In October 2010, the OFCCP scored another victory over hospitals when an administrative law judge ruled that Florida Hospital of Orlando was a covered subcontractor under the OFCCP regulations. In this case, the hospital contracted with Humana Military Healthcare Services to join its network and provide health care services to military service members insured by the TRICARE program. Humana had a contract with TRICARE to establish provider networks. The judge ruled that the Humana/Florida Hospital arrangement created a subcontract over which the OFCCP had jurisdiction despite Department of Defense regulations which provide that TRICARE is a federal financial assistance program and health care providers under network agreements are not subcontractors. This case is on appeal to an Administrative Review Board. 
 
What is OFCCP Directive 293?

Bolstered by the Braddock and Florida Hospital decisions, the OFCCP issued Directive 293 on December 16, 2010. The Directive outlines the OFCCP’s objectives for asserting jurisdiction over hospitals and other health care entities. The main principles of the Directive are as follows: 

  • Traditional fee-for-service reimbursement arrangements under Medicare Parts A and/or B or Medicaid are “federal financial assistance” and will not be considered covered contracts under the OFCCP’s jurisdiction. However, arrangements under Medicare Parts C (Medicare Advantage) and D (prescription drug coverage) may rise to the level of a federal government contract or subcontract. For example, the Directive provides that an organization with a contract to establish a Medicare Advantage PPO will be a covered contract. If the organization subcontracts with others to provide health care, prescription drugs, or claims processing, all of the subcontracts will be considered federal contracts as well.
  • The OFCCP may have jurisdiction over a health care provider receiving Medicare Part A and/or B reimbursement if the provider also holds a separate covered contract (i.e., a Medicare Advantage or Medicare Part D contract).
  • The OFCCP will distinguish between traditional reimbursement arrangements with insurance companies and arrangements with other types of health plans and HMOs. Following the reasoning in Braddock, a hospital providing services through a managed care company that contracts with a federal contracting agency will probably be considered a subcontractor for OFCCP purposes. The Directive points out that traditional insurance reimbursement arrangements do not provide direct health care services and therefore are exempt from OFCCP regulation.
  • The OFCCP reserves the right to determine whether an arrangement is a covered contract on a case-by-case basis. Notably, the OFCCP will apply broad definitions of the terms “contractor” and “subcontractor” without regard to the use of the same or similar terms in other government regulations.
  • A contractor or subcontractor may not defeat OFCCP jurisdiction by including language to the contrary in its contract.
  • OFCCP jurisdiction will probably attach to a health care provider that provides services to TRICARE or FEHBP beneficiaries.
  • Medical device providers and suppliers may be covered under the Directive.
  • Grants provided by federal health care programs will not in and of themselves create covered contracts.

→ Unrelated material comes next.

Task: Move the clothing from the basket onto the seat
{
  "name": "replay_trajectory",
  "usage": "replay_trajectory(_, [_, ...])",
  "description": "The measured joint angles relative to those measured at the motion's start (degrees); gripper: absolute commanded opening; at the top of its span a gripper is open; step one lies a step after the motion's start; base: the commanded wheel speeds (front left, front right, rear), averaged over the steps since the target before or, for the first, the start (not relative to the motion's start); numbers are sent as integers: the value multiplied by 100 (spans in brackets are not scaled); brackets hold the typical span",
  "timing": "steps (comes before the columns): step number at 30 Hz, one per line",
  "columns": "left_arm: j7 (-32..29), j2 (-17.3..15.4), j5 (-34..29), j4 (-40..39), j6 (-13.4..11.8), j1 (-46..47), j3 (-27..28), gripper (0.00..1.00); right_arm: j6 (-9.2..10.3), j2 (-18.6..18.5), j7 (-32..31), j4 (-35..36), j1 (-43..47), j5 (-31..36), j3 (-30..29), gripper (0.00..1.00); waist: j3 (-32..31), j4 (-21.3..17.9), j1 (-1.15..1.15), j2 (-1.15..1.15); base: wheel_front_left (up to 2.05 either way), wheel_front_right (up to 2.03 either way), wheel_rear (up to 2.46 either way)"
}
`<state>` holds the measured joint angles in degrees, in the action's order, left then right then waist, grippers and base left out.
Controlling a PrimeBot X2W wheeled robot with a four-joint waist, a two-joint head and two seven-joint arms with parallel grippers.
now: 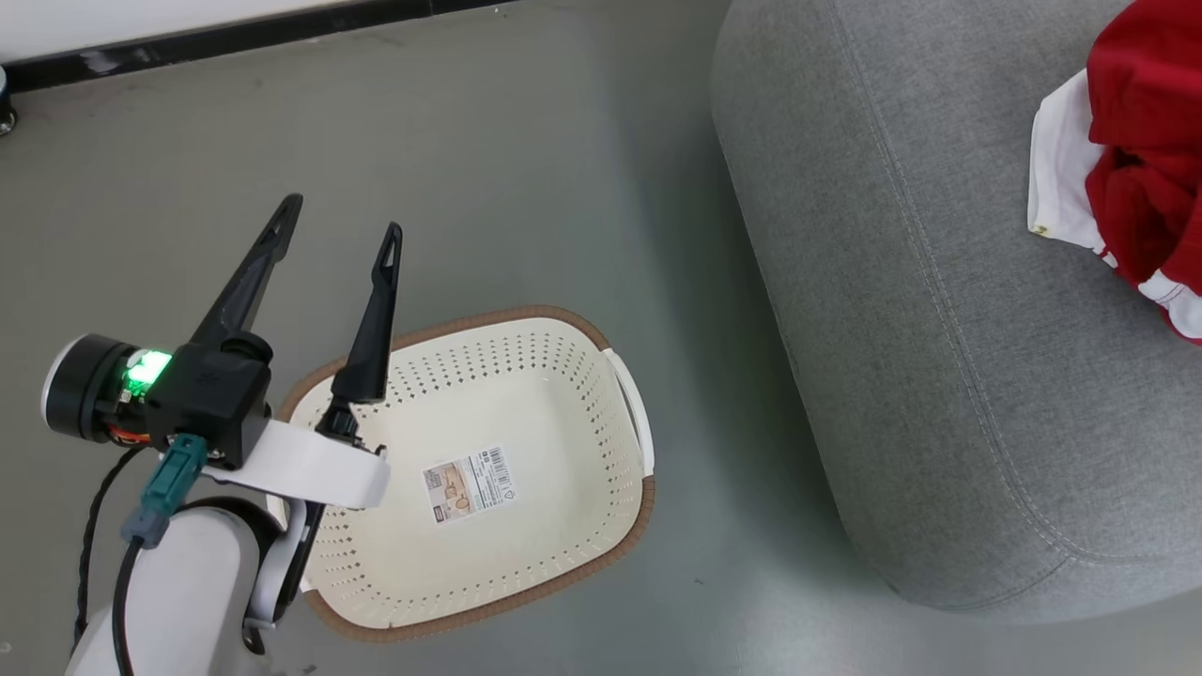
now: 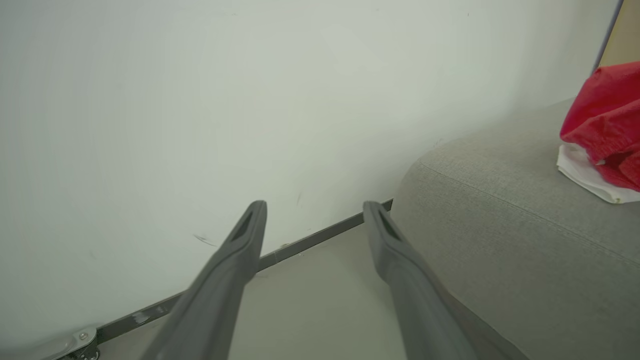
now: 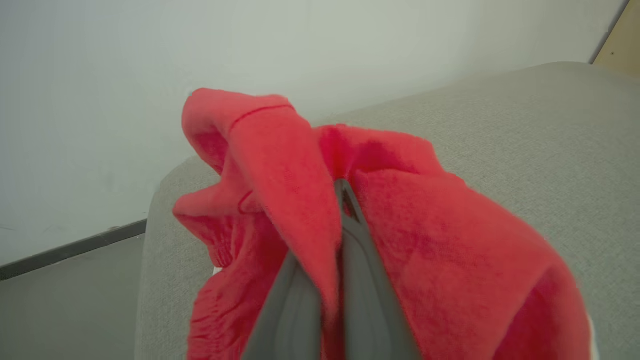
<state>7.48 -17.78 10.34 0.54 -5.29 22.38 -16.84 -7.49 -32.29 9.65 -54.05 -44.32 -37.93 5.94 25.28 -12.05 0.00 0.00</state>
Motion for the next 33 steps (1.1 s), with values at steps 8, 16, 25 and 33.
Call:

Directive 293 can be found online by clicking here.

I’m a health care provider that may be covered under the Directive. What should I do? 

  • Review the terms of the OFCCP’s Directive carefully.
  • Carefully review the terms of your provider agreements to determine if they are subject to the Directive.
  • Determine if HMOs and other entities with which you have contractual arrangements have agreed to provide health care services to government employees.
  • Track the appeals and developments of the Braddock and Florida Hospital cases.
  • If the Directive applies, create or update affirmative action plans to comply with OFCCP regulations.
  • Monitor the OFCCP’s developments in Directive 293 and its application.